Gemini Man ended up earning far less at the box-office than it was expected to do. I had high hopes for the film based on the Ang Lee name and the fact that Will Smith has proven a smart and intelligent star with the choices of roles he has made in the last few years – we will politely forget about Collateral Beauty (2016). Despite Gemini Man’s mixed reviews and box-office, neither of them disappoint.

This is Ang Lee’s first venture into the action film. And it is a genre he does not disappoint with either, entering at a far higher level of game that most directors who have been working there for decades. The initial fight scene between Mary Elizabeth Winstead and an assassin comes with a tough edge that immediately leaves behind the postured moves of most mainstream competitors. The film’s standout sequence is one with Will Smith and his clone shooting each another up in the streets of Colombia and then a breathtaking motorcycle chase in which the younger Will turns his bike into a weapon menacing his other self. It’s a breathless, seat-edge sequence that casts the similar sequence in Mission: Impossible – Fallout (2018) in its shadow. There is equally a drop dead sequence with Will Smith and Junior engaged in a brutal fistfight in the catacombs in Budapest.

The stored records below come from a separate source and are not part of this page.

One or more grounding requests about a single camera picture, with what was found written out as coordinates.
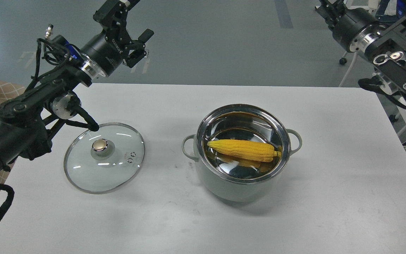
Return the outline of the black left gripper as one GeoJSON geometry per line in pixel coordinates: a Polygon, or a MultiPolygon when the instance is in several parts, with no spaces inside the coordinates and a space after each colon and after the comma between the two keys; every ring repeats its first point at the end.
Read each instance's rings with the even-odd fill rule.
{"type": "Polygon", "coordinates": [[[127,15],[139,0],[107,0],[92,16],[102,26],[82,48],[81,53],[92,60],[102,76],[110,76],[121,64],[133,68],[147,54],[146,43],[154,35],[146,29],[137,40],[127,30],[127,15]]]}

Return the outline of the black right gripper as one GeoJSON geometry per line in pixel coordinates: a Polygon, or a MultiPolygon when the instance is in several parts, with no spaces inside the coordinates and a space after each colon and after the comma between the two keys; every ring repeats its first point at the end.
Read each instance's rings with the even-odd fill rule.
{"type": "Polygon", "coordinates": [[[315,11],[325,21],[328,27],[333,27],[334,40],[347,52],[353,53],[355,48],[351,45],[356,37],[367,27],[376,26],[379,21],[363,8],[347,9],[343,0],[320,0],[320,5],[315,6],[315,11]]]}

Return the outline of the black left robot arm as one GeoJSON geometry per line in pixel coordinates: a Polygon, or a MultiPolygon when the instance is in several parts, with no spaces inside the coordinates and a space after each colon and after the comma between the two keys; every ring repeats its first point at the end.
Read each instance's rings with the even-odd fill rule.
{"type": "MultiPolygon", "coordinates": [[[[137,0],[107,0],[93,15],[103,30],[82,48],[63,36],[52,37],[49,24],[37,39],[36,70],[23,94],[0,104],[0,172],[10,171],[16,158],[34,160],[50,153],[52,139],[69,125],[98,131],[99,125],[82,108],[74,89],[108,77],[121,65],[133,68],[147,54],[146,42],[154,35],[146,29],[132,39],[127,16],[137,0]]],[[[10,208],[14,190],[0,183],[7,198],[0,206],[0,222],[10,208]]]]}

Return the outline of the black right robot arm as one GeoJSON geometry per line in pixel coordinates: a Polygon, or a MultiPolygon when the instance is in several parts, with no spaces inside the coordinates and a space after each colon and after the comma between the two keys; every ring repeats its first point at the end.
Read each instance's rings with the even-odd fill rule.
{"type": "Polygon", "coordinates": [[[334,40],[346,52],[358,53],[374,66],[374,77],[360,79],[359,86],[406,110],[406,11],[386,25],[363,8],[348,9],[342,0],[320,3],[316,11],[334,40]]]}

The cloning theme gives the film an edge. This reminds somewhat of the previous low-budget Replicant (2001), which had Jean-Claude Van Damme as the clone of a serial killer. I commend Benioff, Lemke and Billy Ray for maintaining a credible version of cloning ie. not producing a clone the same age as Will but one that had to grow up like a normal person from the point he was cloned. In reality (as opposed to what science-fiction regularly gives us), a clone is no different to a twin that is just not born at the same time as the original. The film seems to buy somewhat into the assumption that the clone would inherit the same skills as the donor, although there is sufficient lip service paid to the need for training for credibility’s sake. The latter half does engage in more improbable science-fictional talk about super-soldiers with their emotions excised.

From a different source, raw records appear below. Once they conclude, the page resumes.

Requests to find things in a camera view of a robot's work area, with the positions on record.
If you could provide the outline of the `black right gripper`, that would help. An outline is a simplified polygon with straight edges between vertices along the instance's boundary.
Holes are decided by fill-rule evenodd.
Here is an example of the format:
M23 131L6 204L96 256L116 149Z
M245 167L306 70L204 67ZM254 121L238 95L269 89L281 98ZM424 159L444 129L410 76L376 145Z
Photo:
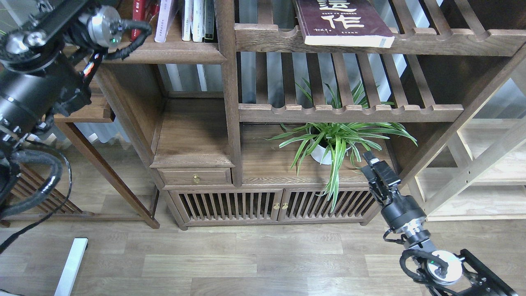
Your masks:
M426 214L412 196L400 193L398 185L401 180L398 175L387 162L379 161L371 151L363 153L363 157L367 165L361 170L369 182L371 193L381 206L380 212L387 225L396 234L422 232Z

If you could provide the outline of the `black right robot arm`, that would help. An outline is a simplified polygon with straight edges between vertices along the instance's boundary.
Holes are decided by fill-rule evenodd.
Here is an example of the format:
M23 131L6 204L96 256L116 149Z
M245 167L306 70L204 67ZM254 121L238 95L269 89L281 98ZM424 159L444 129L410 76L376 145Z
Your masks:
M395 240L405 250L399 264L408 277L423 284L433 296L515 296L517 293L466 249L459 254L439 250L423 227L426 214L408 195L398 190L401 182L385 161L370 151L363 154L362 167L370 192L381 206L387 234L401 234Z

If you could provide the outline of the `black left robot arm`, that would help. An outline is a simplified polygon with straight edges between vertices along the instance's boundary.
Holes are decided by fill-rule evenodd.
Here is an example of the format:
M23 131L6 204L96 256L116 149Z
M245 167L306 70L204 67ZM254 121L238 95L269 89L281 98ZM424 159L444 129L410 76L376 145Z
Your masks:
M59 160L23 149L30 134L46 133L54 115L70 116L91 103L90 82L103 60L125 59L152 34L149 22L122 19L97 0L38 1L39 13L1 36L1 218L41 204L62 176ZM49 166L49 176L25 200L7 200L22 163Z

Will Smith as the de-aged clone Junior in Gemini Man (2019)
A digitally de-aged Will Smith as the clone Junior (along with Clive Owen (l) – back to camera)

The core of the film is the relationship between Will Smith and clone. I feel that the script maybe has the two team up earlier in the game than it should have rather than pit them against one another in a to-the-death duel. Not to mention that Will seems an awfully nice guy for someone whose job is killing people ie. he only targets those who deserve it – I can just imagine the conversations he would with his superiors “I am sorry, sir, I am going to have to refuse an order, I don’t think the target is a sufficiently bad guy to warrant elimination.”

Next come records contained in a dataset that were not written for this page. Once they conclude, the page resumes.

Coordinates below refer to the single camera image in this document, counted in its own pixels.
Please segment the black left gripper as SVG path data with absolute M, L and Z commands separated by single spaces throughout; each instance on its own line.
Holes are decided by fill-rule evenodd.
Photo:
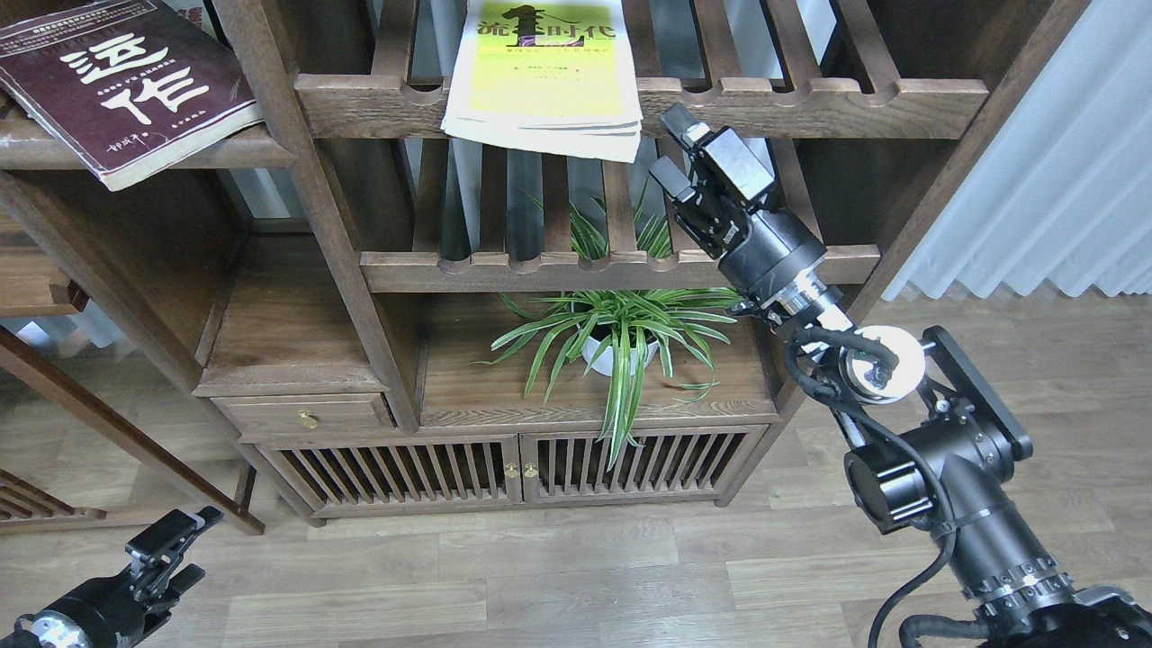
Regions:
M 214 506 L 185 514 L 180 508 L 136 534 L 127 544 L 131 566 L 114 577 L 93 578 L 53 600 L 37 615 L 18 616 L 13 623 L 15 647 L 136 647 L 170 620 L 170 608 L 206 571 L 188 565 L 179 573 L 185 548 L 214 527 L 223 514 Z

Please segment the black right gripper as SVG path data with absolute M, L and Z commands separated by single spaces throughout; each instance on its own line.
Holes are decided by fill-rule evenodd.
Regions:
M 793 213 L 764 210 L 772 205 L 774 173 L 736 131 L 713 130 L 679 103 L 660 123 L 688 153 L 697 179 L 689 181 L 670 158 L 658 158 L 649 173 L 675 206 L 679 225 L 741 296 L 733 311 L 805 311 L 827 303 L 828 287 L 814 276 L 826 247 Z M 697 193 L 707 179 L 733 201 Z

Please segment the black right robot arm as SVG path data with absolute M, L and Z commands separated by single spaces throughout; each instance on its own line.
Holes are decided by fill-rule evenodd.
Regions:
M 836 419 L 846 476 L 867 519 L 884 534 L 927 532 L 939 548 L 882 604 L 867 645 L 905 595 L 949 566 L 973 618 L 907 616 L 900 645 L 967 636 L 983 647 L 1149 647 L 1149 611 L 1113 586 L 1075 587 L 1005 496 L 1033 445 L 954 337 L 945 327 L 857 327 L 814 271 L 823 242 L 783 209 L 773 172 L 744 140 L 682 105 L 660 120 L 690 171 L 660 158 L 651 174 L 737 292 L 732 314 L 770 324 L 787 372 Z

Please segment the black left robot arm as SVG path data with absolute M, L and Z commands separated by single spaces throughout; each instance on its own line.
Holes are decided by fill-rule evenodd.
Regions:
M 180 508 L 149 525 L 126 544 L 129 565 L 113 577 L 92 578 L 13 623 L 3 647 L 136 647 L 170 620 L 173 606 L 205 575 L 194 563 L 180 567 L 185 550 L 222 518 L 214 506 L 185 514 Z

One should commend the Weta Workshop (principally) for the digital creation of the younger Will (where Will is outfitted with the same haircut he used to sport around The Fresh Prince of Bel Air (1990-6) era). Unlike the sense of Uncanny Valley you received with the digitally recreated versions of Peter Cushing and Carrie Fisher in Rogue One (2016), this seems highly convincing. Will does do some fantastic acting in the part – just look at the scene where he confronts the clone and tells him all about himself when you realise it is both Will doing the pleading and Will also reacting in stunned incomprehension.

The Will Smith factor does give some unconscious readings to the film. Smith, like the character he plays in the film, is age 51 in 2019. Like his character, he is an actor at the top of his game. Equally, you cannot help but feel that the theme about Will facing competition from a younger copy of himself feels like an echo of his attempts to push his far less talented son Jaden to the forefront as an actor – remember After Earth (2013) and the torrent of ridicule it gathered – and the uneasy question of whether it was a case of nepotism or a parent earnestly trying to encourage a kid’s desire to fulfill a dream.

(Nominee for Best Original Screenplay, Best Actor (Will Smith) and Best Special Effects at this site’s Best of 2019 Awards).